Le traitement du lymphoedème est essentiellement réalisé par le
drainage lymphatique manuel et la contention.
Les médicaments
dits « lymphagogues » ne jouent qu’une part très minime dans la
fonction lymphatique.
Le drainage lymphatique est actif grâce à
deux notions anatomophysiologiques.
La morphologie du système
lymphatique associe un réseau superficiel et profond ainsi que de
multiples anastomoses, lymphaticolymphatiques et lymphaticoveineuses
qui permettent de comprendre que la lymphe peut
s’écouler par des voies anastomotiques entre les deux réseaux et
par des voies controlatérales anastomotiques notamment pour les
membres.
De plus, la contraction rythmique du lymphangion,
grâce aux fibres musculaires lisses, est accentuée par l’étirement de
celui-ci sous l’effet du drainage lymphatique superficiel, réalisant
une véritable contraction réflexe lympholymphatique.
Le drainage
lymphatique manuel réalise donc, d’une part une dérivation du
flux lymphatique par des voies anastomotiques, mais d’autre part
une activation du réseau lymphatique sous-cutané.
Par ailleurs, un des temps essentiel du drainage lymphatique
manuel est la vidange dans les ganglions proximaux.
L’étude de la
physiologie circulatoire lymphatique confirme le rôle de réservoir
et de concentration de la lymphe joué par le ganglion dont
l’absence retentit très fâcheusement sur l’évacuation du liquide
lymphatique.
L’action produite par la contention élastique est du même ordre.
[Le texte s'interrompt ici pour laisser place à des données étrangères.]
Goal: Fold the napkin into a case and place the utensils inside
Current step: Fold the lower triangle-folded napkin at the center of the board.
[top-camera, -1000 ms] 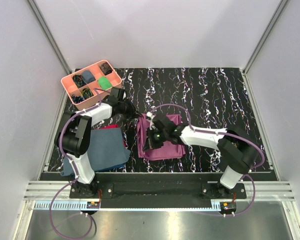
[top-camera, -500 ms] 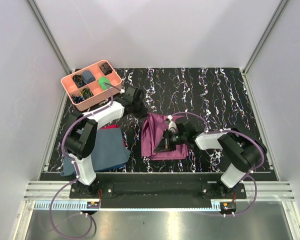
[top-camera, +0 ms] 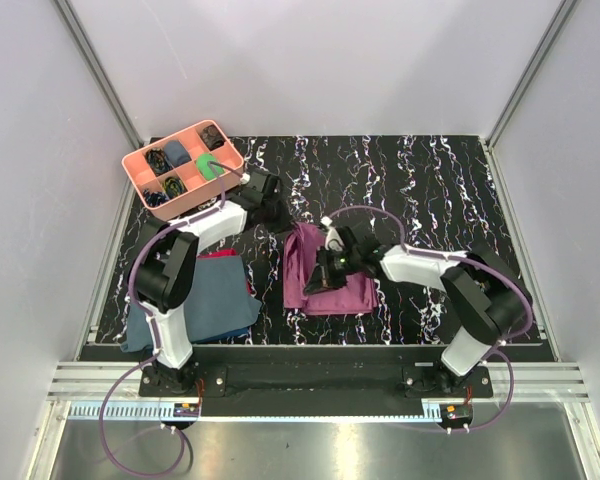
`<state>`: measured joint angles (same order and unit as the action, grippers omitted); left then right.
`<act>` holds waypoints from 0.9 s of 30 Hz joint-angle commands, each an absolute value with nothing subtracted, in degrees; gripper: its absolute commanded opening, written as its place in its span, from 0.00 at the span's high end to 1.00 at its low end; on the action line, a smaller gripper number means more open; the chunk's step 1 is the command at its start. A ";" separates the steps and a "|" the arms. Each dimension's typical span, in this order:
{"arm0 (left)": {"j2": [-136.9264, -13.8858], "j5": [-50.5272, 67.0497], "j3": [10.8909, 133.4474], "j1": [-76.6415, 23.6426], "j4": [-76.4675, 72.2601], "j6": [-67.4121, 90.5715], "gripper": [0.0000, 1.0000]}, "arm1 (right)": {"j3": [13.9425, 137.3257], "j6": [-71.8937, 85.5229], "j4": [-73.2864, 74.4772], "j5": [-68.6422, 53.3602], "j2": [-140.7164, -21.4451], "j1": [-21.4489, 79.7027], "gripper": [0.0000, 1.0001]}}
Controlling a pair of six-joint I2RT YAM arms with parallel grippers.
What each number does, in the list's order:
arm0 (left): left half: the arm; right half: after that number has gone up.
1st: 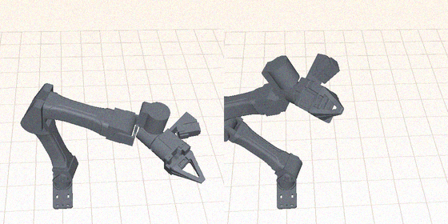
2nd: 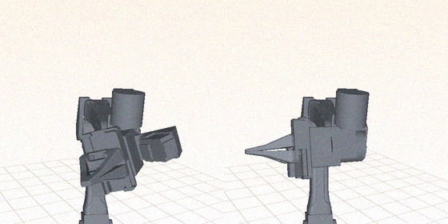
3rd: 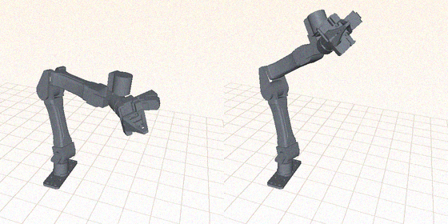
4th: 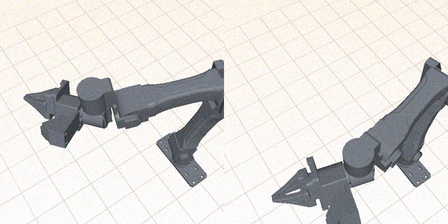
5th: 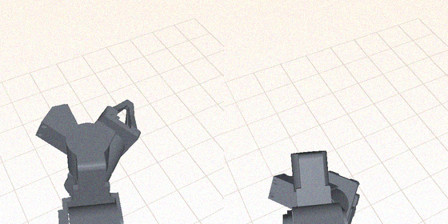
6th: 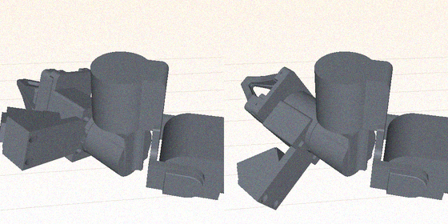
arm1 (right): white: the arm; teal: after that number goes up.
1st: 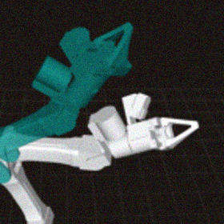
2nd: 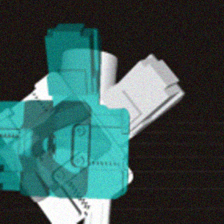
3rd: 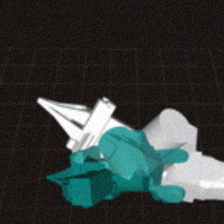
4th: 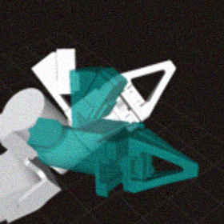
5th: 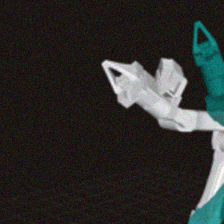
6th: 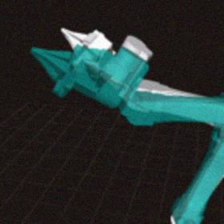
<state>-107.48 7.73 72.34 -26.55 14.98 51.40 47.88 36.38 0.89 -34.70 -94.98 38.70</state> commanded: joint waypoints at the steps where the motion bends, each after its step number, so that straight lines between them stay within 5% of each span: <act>1: -106.26 12.91 70.32 -24.09 9.23 49.22 1.00 | 54.91 34.98 7.03 -29.81 -99.39 44.28 0.80; 6: -105.82 17.22 67.42 -22.85 7.04 50.45 1.00 | 59.67 35.33 12.28 -23.04 -101.34 48.07 0.58; 10: -105.38 19.86 64.43 -22.15 3.27 53.51 1.00 | 64.41 34.63 17.66 -15.14 -103.44 51.06 0.52; 27: -105.12 23.55 61.44 -19.78 0.18 55.90 1.00 | 76.64 29.36 31.46 4.04 -111.70 59.06 0.44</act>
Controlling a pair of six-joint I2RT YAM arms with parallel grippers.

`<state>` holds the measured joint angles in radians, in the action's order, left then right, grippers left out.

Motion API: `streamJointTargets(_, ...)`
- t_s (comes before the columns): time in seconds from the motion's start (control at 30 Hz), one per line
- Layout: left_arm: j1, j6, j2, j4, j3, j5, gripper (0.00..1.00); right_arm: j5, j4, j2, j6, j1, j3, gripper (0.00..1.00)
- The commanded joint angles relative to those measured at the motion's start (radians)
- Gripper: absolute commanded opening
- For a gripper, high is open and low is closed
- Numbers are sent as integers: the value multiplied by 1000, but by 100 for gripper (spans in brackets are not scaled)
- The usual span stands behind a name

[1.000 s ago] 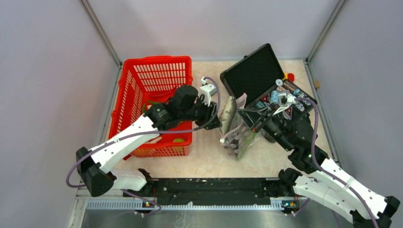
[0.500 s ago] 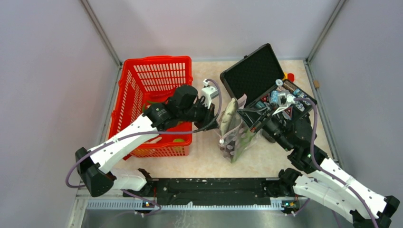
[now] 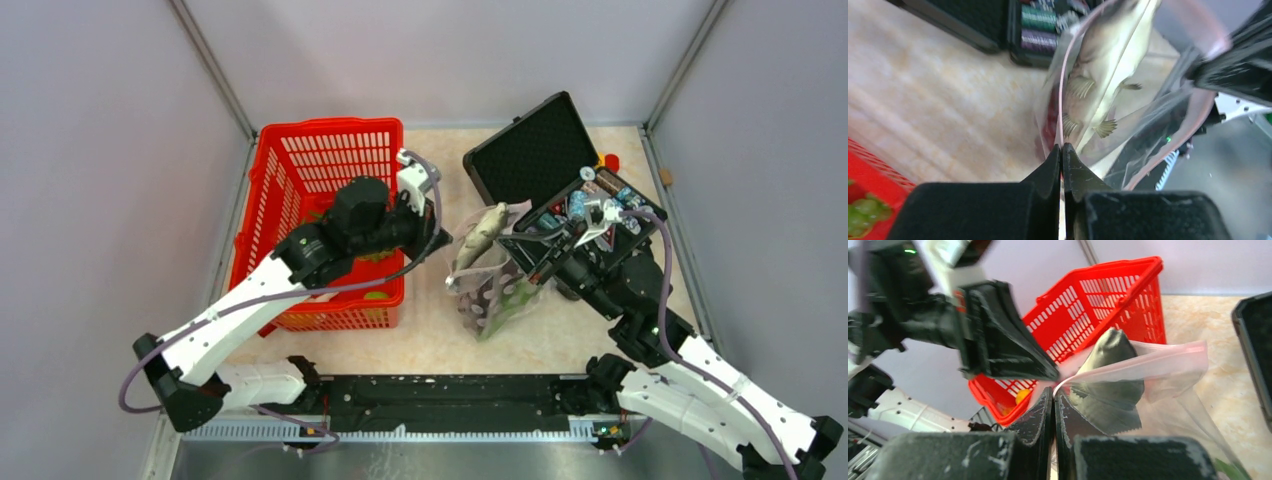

La contraction musculaire provoque la compression des canaux
lymphatiques surtout superficiels, et donc leur contraction et
l’évacuation de la lymphe.
Cela explique pourquoi il est
particulièrement important de réaliser des exercices musculaires
avec la contention en place, et pourquoi elle est peu utile au repos,
notamment la nuit.
Il paraît donc utile de garder à l’esprit ces
notions physiologiques pour mieux comprendre, et mieux
indiquer, non seulement les explorations mais également la
thérapeutique du lymphoedème.
Conclusion
:
La circulation lymphatique et la lymphe assurent donc une triple
fonction.
Tout d’abord la préservation de l’équilibre hydrique de
l’organisme en relation étroite avec les autres éléments de l’unité microcirculatoire.
Cependant, on l’a vu, les capacités de drainage sont
limitées.
Au-delà de ces limites apparaît l’oedème riche en protéines.
Ensuite s’installe une fonction de drainage soit des produits du
métabolisme cellulaire, soit des graisses absorbées par la villosité
intestinale.
Enfin, le rôle du système lymphatique est la défense
contre les agressions microbiennes par l’intermédiaire des
lymphocytes B et T et la génération d’anticorps antimicrobiens.